Data block ::
---

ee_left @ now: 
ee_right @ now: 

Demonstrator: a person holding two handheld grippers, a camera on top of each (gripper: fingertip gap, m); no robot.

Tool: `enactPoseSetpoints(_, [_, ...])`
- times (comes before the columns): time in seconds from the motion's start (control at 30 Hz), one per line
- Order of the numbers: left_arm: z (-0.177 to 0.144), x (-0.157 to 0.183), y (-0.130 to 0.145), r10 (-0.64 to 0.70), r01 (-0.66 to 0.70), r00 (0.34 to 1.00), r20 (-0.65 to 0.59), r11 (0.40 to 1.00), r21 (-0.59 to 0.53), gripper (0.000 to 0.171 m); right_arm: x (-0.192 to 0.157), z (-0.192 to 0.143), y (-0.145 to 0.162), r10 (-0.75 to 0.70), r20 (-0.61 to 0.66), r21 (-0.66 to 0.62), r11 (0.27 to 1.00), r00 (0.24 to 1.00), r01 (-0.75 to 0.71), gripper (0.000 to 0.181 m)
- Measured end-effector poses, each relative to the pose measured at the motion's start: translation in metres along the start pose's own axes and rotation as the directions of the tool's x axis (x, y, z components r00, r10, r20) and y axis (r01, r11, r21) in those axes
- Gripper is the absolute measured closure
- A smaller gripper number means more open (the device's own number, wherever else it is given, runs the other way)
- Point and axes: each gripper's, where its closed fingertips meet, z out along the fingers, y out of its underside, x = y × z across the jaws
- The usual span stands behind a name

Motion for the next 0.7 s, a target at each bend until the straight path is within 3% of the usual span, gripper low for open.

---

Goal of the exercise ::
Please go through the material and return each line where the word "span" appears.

Expected answer ::
- The usual span stands behind a name
Motion for the next 0.7 s, a target at each bend until the straight path is within 3% of the usual span, gripper low for open.

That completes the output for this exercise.